Matthew Sweet
"Girlfriend" was one of those out-of-nowhere singles that could have -- should have -- turned its author, Matthew Sweet, into just another one-hit wonder, especially since he chose to follow the album it appeared on (also called Girlfriend) with Altered Beast, a more experimental, less straightforward disc. Beast dabbled with fiddles and steel guitars and never got the respect it deserved, dwelling in the shadow of his previous release. Yet somehow, Beast wasn't the end of Sweet's career. In fact, it was where it really started, as he transformed himself from pop poster boy to cult hero. In that role, he's found a place where he sells enough records to keep his position at BMG (though he did move from one BMG label, Zoo, to another, Volcano, this year), but he doesn't sell quite enough to have someone guarding his career, hoping to milk out that next big single -- maybe another underdog hit like "Divine Intervention." There, Sweet is allowed the space to tweak his sound without fear, and he's matured from a solo performer to a band leader, forming lasting relationships with a group of musicians who have become more than just scenery in his videos.
Girlfriend may be the quintessential Sweet record, chock-full of concise, melodic songs with dry guitar solos and lyrics of love lost that are far darker than most pop fare. However, it's not the only Sweet album. Eight years and four albums after its release, each new album is still held up to Girlfriend, the great pop litmus test of his career. Both 1995's 100% Fun and 1997's Blue Sky on Mars were more Girlfriend than Beast in pop purity, yet they were forced to live up to easy comparisons rather than live on their own. Likewise, his latest release, In Reverse, was touted as Girlfriend Part II, the most preposterous analogy yet.

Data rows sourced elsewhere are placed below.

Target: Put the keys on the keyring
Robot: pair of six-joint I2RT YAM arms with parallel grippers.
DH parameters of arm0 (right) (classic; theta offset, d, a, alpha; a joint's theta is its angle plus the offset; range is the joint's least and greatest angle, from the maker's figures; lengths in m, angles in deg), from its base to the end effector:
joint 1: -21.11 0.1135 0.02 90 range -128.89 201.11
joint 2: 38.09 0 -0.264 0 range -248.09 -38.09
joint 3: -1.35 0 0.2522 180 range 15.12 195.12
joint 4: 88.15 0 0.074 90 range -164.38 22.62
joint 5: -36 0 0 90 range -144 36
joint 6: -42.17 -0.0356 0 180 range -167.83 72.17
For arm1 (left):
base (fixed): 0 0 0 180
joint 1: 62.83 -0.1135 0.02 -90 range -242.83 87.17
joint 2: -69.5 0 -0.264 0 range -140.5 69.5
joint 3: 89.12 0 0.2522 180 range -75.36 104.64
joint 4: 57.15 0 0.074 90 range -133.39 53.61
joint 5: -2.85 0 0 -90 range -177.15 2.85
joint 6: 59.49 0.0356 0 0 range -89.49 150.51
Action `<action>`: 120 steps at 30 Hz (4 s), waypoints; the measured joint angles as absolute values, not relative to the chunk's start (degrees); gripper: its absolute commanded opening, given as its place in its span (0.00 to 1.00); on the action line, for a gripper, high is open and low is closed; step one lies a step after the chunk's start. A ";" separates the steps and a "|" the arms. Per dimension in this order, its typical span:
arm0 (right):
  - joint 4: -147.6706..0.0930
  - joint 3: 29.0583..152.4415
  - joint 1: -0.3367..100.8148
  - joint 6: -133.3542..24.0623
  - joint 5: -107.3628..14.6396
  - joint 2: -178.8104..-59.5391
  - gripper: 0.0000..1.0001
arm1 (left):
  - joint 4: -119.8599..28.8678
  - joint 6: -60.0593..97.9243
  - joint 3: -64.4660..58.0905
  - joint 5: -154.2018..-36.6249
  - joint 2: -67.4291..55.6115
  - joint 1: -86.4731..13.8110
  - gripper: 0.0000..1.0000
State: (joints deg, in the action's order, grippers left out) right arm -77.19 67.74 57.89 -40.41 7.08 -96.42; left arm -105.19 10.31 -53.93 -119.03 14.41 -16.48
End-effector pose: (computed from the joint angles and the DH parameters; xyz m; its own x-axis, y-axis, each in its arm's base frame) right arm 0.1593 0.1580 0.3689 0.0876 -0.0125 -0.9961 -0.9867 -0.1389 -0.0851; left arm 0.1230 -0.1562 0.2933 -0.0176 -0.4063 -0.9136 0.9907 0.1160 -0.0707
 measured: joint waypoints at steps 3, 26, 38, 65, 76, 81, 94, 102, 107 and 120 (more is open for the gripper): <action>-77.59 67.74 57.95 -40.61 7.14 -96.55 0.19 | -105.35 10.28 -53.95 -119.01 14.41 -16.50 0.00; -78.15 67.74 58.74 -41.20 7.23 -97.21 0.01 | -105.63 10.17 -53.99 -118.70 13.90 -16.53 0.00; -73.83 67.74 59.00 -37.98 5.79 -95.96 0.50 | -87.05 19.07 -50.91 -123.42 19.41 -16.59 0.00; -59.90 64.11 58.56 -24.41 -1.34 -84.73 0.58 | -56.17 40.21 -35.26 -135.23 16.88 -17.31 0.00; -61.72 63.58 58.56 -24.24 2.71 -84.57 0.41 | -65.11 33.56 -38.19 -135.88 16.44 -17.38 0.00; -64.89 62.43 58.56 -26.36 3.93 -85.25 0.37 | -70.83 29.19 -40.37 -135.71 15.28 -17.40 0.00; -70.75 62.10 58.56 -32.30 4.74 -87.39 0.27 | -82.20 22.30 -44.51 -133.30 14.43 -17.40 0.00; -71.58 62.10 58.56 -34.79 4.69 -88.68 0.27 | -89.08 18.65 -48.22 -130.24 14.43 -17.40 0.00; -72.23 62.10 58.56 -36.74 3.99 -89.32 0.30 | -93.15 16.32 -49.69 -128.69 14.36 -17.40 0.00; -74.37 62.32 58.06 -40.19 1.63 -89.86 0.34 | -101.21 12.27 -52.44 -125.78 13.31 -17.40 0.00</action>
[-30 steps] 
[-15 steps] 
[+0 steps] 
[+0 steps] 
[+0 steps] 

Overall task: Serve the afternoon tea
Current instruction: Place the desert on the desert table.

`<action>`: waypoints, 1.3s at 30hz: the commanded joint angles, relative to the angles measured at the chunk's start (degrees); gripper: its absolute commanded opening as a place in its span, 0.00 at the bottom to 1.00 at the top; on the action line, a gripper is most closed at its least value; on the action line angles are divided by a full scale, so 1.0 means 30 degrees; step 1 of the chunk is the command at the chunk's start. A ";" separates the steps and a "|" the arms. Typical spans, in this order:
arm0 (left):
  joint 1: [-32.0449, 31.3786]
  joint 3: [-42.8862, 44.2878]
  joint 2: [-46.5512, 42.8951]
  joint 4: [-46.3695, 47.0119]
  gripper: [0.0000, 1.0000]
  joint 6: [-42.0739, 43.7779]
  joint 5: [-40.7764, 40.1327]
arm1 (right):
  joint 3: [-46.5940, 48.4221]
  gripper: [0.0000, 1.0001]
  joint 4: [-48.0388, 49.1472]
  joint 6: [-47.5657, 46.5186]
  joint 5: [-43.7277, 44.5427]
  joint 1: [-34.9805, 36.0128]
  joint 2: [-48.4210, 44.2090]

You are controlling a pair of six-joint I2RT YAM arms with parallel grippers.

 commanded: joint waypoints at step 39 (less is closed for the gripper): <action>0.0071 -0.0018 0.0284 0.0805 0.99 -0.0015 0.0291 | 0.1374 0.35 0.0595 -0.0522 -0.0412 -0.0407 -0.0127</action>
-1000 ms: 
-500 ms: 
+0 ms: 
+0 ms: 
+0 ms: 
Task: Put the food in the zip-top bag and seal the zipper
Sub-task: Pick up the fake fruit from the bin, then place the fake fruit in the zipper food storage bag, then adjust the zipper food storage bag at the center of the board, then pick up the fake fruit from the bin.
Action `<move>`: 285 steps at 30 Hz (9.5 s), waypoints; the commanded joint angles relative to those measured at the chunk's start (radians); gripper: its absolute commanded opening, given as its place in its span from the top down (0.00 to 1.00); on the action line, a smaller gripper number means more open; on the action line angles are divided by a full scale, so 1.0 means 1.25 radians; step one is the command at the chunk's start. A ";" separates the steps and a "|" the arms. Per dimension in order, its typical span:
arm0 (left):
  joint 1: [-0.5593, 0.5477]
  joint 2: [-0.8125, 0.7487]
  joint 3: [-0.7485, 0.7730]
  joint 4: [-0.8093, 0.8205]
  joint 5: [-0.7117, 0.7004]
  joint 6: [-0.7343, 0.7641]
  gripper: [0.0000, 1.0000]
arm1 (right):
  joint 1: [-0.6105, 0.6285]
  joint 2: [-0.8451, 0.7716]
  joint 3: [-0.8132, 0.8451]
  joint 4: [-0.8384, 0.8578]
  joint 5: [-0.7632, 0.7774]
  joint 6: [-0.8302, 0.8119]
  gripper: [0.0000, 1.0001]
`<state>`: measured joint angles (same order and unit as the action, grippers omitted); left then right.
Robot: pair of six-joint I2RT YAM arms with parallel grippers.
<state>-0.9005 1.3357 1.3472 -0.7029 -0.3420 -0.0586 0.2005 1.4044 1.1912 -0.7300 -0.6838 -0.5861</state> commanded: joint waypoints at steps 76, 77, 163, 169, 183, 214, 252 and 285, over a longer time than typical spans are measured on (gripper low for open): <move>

Whereas Girlfriend was stripped down to its most minimal elements, In Reverse is almost ridiculously fleshed out by a small army of musicians paying homage to Phil Spector's fabled Wall of Sound.
In Reverse offers proof that Sweet has become a bona fide composer, an arranger on top of a writer; he now employs 17 different performers, including bass player Carol Kaye, the trump card for any game of Six Degrees of Separation of '60s and '70s pop icons. (Kaye has played with everyone from the Beach Boys and Frank Zappa to Quincy Jones and Henry Mancini.) From the opener "Millennium Blues" to the closing number "Thunderstorm," a 10-minute, 16-person performance of four like-minded tracks, Sweet gives his standard pop songs a lush, voluptuous makeover with several guitars and pianos, dueling drums, theremin, and brass instruments whose parts are sometimes mixed into songs backward -- just part of the In Reverse cuteness that also includes a backward CD booklet. And contrary to the name, Sweet still isn't looking backward.